• **Problem to solve**
Retype the opening lines of the listing below, ending with the line that contains "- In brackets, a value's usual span", and leave out any pictures.
++++++++
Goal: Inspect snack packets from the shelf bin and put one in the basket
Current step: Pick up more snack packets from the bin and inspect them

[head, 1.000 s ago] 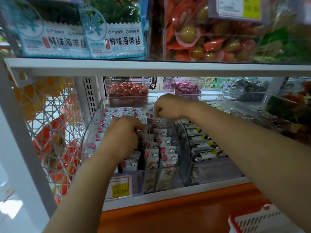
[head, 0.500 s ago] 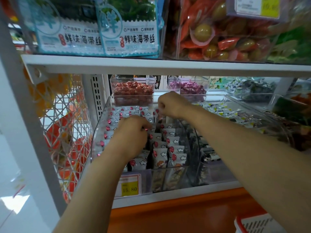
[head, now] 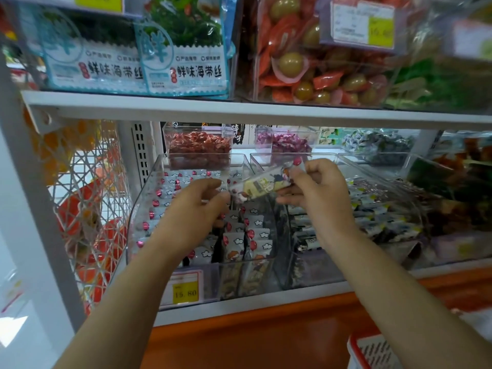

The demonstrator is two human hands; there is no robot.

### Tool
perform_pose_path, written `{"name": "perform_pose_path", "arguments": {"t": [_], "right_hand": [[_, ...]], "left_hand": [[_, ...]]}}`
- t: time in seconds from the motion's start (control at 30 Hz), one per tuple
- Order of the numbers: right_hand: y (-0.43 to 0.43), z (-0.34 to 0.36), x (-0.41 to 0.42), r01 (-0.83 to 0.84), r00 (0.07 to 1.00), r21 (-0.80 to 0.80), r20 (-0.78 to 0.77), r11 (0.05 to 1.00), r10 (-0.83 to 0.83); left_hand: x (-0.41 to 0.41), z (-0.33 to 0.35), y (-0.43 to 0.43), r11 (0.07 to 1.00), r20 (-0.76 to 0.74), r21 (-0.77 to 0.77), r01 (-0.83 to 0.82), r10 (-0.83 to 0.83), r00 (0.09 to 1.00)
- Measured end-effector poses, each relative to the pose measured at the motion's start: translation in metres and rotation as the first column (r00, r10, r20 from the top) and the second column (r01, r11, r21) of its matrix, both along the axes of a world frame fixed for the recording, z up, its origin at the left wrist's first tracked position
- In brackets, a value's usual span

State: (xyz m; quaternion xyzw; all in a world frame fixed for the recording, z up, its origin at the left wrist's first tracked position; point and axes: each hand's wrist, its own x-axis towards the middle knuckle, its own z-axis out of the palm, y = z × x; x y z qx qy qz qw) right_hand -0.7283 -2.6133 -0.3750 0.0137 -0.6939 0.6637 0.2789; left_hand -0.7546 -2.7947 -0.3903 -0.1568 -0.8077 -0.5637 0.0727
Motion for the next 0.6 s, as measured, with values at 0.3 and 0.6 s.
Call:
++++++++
• **Problem solution**
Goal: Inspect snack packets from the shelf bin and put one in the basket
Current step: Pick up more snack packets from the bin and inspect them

[head, 1.000 s ago] 
[head, 0.500 s ago] 
[head, now] 

The demonstrator is two human hands; there is no robot.

### Tool
perform_pose_path, written `{"name": "perform_pose_path", "arguments": {"t": [_], "right_hand": [[_, ...]], "left_hand": [[_, ...]]}}`
- t: time in seconds from the motion's start (control at 30 Hz), one per tuple
- Order of the numbers: right_hand: y (-0.43 to 0.43), z (-0.34 to 0.36), x (-0.41 to 0.42), r01 (-0.83 to 0.84), r00 (0.07 to 1.00), r21 (-0.80 to 0.80), r20 (-0.78 to 0.77), r11 (0.05 to 1.00), r10 (-0.83 to 0.83); left_hand: x (-0.41 to 0.41), z (-0.33 to 0.35), y (-0.43 to 0.43), r11 (0.07 to 1.00), r20 (-0.76 to 0.74), r21 (-0.77 to 0.77), r01 (-0.83 to 0.82), r10 (-0.83 to 0.83), r00 (0.09 to 1.00)
- Measured end-effector poses, each relative to the pose measured at the motion's start: translation in metres and rotation as the first column (r00, r10, r20 from the top) and the second column (r01, r11, r21) of its matrix, both along the axes of a world frame fixed for the recording, z up, its origin at the left wrist's first tracked position
- In brackets, a value's usual span

What the exercise asked for is complete.